Не знаю, сколько я просидел на этой скамье. Хотелось курить, сигареты и спички были при мне, но я просто держал их в руке. Я находился у хоров, на уровне распятия. Надвигался очередной грозовой вал. Мне почему-то нравилось представлять, как она лежит сейчас в ризнице совершенно одна, перепуганная до полусмерти. Продолжало громыхать, но не слишком сильно, похоже, основной грозовой фронт уже прошел. Затем вдруг сверкнули две молнии и последовал совершенно чудовищный раскат. Оставшаяся в ризнице свеча слабо мерцала, но, когда грянул гром, тут же погасла. Секунду или две стояла кромешная тьма, затем я различил слабое красноватое сияние ризничной лампы.

И тут она принялась кричать. Дверь в алтарь оставалась открытой, и, наверное, она увидела это раньше меня. А может, я просто на секунду закрыл глаза, не знаю. Но вдруг оказалось, что церковь залита странным зеленоватым мерцанием, довольно отчетливо освещавшим лик на распятии, отчего он словно ожил, а полуоткрытый рот, казалось, был готов испустить крик. Затем все померкло, и осталось лишь красное пятнышко в ризнице.
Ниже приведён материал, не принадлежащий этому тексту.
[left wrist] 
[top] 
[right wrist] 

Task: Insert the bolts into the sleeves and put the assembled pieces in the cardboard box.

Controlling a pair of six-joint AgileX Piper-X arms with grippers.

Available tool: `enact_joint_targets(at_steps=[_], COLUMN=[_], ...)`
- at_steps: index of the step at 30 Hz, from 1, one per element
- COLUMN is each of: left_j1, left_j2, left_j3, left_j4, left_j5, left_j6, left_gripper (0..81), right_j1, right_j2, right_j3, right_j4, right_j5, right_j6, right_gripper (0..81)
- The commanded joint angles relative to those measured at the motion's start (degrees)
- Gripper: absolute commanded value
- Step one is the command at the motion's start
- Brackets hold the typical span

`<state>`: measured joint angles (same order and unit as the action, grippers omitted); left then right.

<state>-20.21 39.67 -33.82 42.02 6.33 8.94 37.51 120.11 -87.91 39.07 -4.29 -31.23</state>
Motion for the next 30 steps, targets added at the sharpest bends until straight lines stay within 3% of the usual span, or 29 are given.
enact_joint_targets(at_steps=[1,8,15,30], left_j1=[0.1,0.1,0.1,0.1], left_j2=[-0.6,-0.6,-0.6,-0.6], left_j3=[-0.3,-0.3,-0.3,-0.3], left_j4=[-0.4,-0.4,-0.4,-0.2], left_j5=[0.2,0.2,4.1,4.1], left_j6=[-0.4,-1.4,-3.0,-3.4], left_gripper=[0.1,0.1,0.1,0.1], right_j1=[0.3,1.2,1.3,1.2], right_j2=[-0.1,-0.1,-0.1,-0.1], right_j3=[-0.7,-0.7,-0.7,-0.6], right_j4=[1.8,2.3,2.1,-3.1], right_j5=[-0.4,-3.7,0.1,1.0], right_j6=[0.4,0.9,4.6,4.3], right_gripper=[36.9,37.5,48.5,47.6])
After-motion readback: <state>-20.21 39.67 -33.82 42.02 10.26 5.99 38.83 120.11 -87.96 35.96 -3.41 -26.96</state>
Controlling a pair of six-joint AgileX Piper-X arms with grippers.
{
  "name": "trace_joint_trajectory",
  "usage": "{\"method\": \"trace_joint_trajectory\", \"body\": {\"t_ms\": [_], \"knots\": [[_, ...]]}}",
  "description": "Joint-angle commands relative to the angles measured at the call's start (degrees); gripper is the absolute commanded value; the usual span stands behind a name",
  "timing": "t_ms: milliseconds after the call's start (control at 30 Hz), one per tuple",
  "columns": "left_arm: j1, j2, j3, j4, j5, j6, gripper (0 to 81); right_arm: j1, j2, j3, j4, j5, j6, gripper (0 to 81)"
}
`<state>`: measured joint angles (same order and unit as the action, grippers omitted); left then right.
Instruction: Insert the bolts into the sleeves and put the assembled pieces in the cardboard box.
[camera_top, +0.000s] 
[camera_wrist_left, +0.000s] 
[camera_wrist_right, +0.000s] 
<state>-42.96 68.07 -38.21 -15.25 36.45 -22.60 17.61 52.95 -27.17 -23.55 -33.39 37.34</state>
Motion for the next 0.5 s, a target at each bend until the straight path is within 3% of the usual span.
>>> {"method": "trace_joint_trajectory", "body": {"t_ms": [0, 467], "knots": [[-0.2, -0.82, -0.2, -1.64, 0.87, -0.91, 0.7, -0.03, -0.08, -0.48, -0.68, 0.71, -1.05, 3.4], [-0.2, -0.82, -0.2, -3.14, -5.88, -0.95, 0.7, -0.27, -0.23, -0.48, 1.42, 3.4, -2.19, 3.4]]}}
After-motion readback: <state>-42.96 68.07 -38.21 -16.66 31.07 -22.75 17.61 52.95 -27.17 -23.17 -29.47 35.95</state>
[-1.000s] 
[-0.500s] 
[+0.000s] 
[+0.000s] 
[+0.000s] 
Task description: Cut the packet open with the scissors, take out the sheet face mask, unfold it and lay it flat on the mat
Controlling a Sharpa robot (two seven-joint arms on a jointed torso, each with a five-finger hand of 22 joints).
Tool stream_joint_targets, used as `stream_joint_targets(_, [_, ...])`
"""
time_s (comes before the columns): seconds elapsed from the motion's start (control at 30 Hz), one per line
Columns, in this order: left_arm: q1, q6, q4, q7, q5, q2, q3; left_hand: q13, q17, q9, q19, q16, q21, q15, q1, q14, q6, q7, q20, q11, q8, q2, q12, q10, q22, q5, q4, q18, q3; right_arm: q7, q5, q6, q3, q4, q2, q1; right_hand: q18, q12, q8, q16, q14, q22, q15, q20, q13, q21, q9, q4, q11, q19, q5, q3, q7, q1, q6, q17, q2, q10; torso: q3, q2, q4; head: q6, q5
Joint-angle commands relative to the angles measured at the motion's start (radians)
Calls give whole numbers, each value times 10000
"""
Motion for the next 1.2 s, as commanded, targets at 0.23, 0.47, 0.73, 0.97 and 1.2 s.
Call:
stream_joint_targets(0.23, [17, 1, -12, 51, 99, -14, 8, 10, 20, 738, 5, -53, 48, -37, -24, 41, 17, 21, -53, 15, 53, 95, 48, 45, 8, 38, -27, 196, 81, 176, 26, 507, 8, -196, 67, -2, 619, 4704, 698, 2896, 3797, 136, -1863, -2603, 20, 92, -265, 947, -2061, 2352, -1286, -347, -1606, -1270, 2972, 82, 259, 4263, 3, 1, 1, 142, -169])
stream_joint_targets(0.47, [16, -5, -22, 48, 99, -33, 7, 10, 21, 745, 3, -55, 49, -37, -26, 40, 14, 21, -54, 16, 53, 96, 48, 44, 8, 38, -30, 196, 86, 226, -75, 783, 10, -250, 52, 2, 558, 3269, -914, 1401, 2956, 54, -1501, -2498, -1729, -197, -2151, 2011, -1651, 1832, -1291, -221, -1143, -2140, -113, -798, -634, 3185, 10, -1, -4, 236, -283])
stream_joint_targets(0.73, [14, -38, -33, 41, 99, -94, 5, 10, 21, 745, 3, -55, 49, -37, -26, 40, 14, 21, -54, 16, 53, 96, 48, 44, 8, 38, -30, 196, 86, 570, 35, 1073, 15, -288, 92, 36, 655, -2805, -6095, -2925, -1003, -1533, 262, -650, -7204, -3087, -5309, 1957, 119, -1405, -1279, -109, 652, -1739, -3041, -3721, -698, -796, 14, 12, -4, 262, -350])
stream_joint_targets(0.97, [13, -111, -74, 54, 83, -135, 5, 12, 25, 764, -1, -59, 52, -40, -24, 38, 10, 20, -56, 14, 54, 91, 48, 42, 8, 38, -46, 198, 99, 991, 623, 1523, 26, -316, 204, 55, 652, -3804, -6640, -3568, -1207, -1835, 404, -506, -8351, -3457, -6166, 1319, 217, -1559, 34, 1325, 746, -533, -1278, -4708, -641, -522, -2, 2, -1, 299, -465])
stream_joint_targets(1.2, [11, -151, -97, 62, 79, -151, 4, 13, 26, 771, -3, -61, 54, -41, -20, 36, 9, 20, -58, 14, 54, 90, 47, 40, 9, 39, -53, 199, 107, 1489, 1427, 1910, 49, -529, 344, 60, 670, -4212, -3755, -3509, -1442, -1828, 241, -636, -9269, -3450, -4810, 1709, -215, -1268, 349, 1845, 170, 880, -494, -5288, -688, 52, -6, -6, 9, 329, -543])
Она кричала как резаная, пришлось зажечь свет. Я метнулся на хоры, чиркнул спичкой и зажег свечи на органе. Не помню, сколько их там было, но запалил все. Затем прошел в алтарь, зажег свечи и там, однако пройти перед распятием не решился, просто не смог, и все. Неожиданно для самого себя вдруг сел за орган. Это был старый небольшой инструмент с педалями, я надавил одну босой ногой и заиграл. Гром грохотал, но чем громче становились его раскаты, тем громче я играл. Сперва сам не понимал что, затем вдруг сообразил, «Agnus Dei». Я оборвал мелодию и перешел к «Gloria». Она, пожалуй, громче. Гром стих, зато дождь припустил с новой силой, гремел, словно Ниагара, над нашими головами. Я сыграл «Gloria» два раза.

* * *

– Пой.

Ее я не видел. Она находилась где-то за кругом света. Я же сидел в его центре. Но я отчетливо ощущал ее присутствие у алтаря. Что ж, она хочет, чтоб я пел. Меня это устраивает тоже. Перескочив через «Qui Tollis» и «Quoniam», я перешел к «Credo». Только не спрашивайте меня, что это было. То Моцарт, то Бах, то кто-то еще. За всю свою жизнь я спел сотни месс, и меня ни чуточки не волновало, какую именно я исполняю сейчас. Заканчивая одну, тут же начинал другую. Наконец дошел до «Dona Nobis», сыграл ее уже мягче и только тут остановился. Гром и молнии тоже прекратились, а дождь барабанил по крыше мерно и тихо.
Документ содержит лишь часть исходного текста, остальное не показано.